TASK GOAL:
Output each line of the listing that follows, with every character kept as it is.

RAW DATA:
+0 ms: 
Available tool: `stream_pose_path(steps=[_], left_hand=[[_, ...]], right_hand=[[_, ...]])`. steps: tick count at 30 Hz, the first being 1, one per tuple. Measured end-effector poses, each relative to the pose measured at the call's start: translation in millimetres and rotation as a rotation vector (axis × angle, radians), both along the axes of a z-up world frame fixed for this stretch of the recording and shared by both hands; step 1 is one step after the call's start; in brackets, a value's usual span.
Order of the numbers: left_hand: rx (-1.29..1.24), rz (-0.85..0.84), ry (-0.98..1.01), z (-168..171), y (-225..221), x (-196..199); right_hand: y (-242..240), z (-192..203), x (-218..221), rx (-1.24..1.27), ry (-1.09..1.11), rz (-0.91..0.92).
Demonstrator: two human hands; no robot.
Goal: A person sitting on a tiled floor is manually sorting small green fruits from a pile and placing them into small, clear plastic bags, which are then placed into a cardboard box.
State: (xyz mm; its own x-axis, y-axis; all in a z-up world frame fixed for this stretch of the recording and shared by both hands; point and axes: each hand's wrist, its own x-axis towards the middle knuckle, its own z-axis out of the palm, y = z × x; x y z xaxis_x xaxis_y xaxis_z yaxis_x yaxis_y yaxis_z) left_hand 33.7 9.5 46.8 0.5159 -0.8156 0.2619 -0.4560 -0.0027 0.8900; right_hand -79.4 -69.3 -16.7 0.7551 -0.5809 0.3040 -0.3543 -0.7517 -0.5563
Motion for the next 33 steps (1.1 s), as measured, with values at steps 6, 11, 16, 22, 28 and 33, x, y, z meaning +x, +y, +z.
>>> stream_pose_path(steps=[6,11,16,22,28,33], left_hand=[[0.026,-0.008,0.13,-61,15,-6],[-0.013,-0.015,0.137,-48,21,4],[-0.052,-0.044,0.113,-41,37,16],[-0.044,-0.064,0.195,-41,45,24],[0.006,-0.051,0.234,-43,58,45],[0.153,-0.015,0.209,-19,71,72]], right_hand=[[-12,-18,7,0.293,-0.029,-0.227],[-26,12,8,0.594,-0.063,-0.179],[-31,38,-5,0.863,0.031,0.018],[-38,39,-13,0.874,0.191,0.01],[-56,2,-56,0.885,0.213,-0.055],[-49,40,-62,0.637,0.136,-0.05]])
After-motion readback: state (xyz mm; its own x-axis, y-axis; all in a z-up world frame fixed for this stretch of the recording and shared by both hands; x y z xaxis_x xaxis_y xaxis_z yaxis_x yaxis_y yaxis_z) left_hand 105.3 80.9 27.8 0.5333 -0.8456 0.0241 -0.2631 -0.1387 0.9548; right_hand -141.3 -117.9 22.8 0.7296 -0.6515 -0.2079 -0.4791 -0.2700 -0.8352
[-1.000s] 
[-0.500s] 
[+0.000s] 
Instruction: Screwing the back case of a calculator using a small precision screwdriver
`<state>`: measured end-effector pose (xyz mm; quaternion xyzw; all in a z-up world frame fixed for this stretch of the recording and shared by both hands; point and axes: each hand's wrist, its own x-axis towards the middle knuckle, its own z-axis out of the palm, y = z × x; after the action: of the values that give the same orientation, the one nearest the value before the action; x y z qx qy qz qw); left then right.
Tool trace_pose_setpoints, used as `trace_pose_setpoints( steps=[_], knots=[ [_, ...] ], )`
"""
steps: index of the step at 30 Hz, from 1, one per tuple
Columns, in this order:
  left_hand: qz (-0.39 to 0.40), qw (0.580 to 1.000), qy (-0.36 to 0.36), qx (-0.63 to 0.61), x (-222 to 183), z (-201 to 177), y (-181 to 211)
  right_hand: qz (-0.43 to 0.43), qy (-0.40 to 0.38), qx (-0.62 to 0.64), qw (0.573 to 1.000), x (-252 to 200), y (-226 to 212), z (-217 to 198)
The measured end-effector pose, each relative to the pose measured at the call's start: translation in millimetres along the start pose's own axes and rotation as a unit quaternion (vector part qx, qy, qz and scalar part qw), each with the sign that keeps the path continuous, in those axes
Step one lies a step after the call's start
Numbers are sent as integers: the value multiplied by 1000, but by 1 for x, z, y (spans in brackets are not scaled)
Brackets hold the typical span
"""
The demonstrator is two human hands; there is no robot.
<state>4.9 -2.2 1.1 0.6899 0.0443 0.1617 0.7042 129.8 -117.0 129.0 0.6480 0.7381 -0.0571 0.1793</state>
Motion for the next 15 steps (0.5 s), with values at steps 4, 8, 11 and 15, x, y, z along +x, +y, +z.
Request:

EXPECTED ANSWER:
+0 ms: 
Available tool: `stream_pose_path(steps=[_], left_hand=[[_, ...]], right_hand=[[_, ...]])`. steps: tick count at 30 Hz, the first being 1, one per tuple. Measured end-effector poses, each relative to the pose measured at the call's start: translation in millimetres and rotation as a rotation vector (axis × angle, radians), both along the axes of a z-up world frame fixed for this stretch of the recording and shared by both hands; step 1 is one step after the call's start; in brackets, a value's usual span.
Order of the numbers: left_hand: rx (-1.29..1.24), rz (-0.85..0.84), ry (-0.98..1.01), z (-168..171), y (-225..221), x (-196..199); right_hand: y (-242..240), z (-192..203), x (-218..221), rx (-1.24..1.27), ry (-1.09..1.11), rz (-0.91..0.92).
Demonstrator: two human hands; no robot.
Goal: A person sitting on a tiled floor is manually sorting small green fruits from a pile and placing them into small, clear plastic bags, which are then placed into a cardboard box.
State: (xyz mm; its own x-axis, y-axis; all in a z-up world frame fixed for this stretch of the recording and shared by both hands; point and axes: each hand's wrist, its own x-axis towards the middle knuckle, its own z-axis out of the palm, y = z × x; x y z xaxis_x xaxis_y xaxis_z yaxis_x yaxis_y yaxis_z) left_hand 33.7 9.5 46.8 0.5159 -0.8156 0.2619 -0.4560 -0.0027 0.8900; right_hand -79.4 -69.3 -16.7 0.7551 -0.5809 0.3040 -0.3543 -0.7517 -0.5563
Motion for the next 33 steps (1.1 s), as measured, with values at steps 6, 11, 16, 22, 28 and 33, x, y, z meaning +x, +y, +z.
>>> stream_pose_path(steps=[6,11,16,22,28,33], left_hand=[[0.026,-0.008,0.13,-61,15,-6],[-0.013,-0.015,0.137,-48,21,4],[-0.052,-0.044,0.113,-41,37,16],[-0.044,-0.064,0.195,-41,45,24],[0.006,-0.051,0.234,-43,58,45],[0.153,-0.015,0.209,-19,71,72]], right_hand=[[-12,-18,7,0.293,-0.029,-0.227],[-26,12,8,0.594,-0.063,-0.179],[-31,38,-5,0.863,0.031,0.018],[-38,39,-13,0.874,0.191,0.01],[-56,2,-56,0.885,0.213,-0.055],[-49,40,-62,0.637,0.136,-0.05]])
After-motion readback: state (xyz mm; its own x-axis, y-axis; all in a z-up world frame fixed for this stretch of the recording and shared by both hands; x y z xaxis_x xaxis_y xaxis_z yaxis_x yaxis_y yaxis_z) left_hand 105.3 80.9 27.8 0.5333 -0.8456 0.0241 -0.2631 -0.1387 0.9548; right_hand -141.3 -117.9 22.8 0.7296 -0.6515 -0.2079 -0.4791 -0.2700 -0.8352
[-1.000s] 
[-0.500s] 
[+0.000s] 
Instruction: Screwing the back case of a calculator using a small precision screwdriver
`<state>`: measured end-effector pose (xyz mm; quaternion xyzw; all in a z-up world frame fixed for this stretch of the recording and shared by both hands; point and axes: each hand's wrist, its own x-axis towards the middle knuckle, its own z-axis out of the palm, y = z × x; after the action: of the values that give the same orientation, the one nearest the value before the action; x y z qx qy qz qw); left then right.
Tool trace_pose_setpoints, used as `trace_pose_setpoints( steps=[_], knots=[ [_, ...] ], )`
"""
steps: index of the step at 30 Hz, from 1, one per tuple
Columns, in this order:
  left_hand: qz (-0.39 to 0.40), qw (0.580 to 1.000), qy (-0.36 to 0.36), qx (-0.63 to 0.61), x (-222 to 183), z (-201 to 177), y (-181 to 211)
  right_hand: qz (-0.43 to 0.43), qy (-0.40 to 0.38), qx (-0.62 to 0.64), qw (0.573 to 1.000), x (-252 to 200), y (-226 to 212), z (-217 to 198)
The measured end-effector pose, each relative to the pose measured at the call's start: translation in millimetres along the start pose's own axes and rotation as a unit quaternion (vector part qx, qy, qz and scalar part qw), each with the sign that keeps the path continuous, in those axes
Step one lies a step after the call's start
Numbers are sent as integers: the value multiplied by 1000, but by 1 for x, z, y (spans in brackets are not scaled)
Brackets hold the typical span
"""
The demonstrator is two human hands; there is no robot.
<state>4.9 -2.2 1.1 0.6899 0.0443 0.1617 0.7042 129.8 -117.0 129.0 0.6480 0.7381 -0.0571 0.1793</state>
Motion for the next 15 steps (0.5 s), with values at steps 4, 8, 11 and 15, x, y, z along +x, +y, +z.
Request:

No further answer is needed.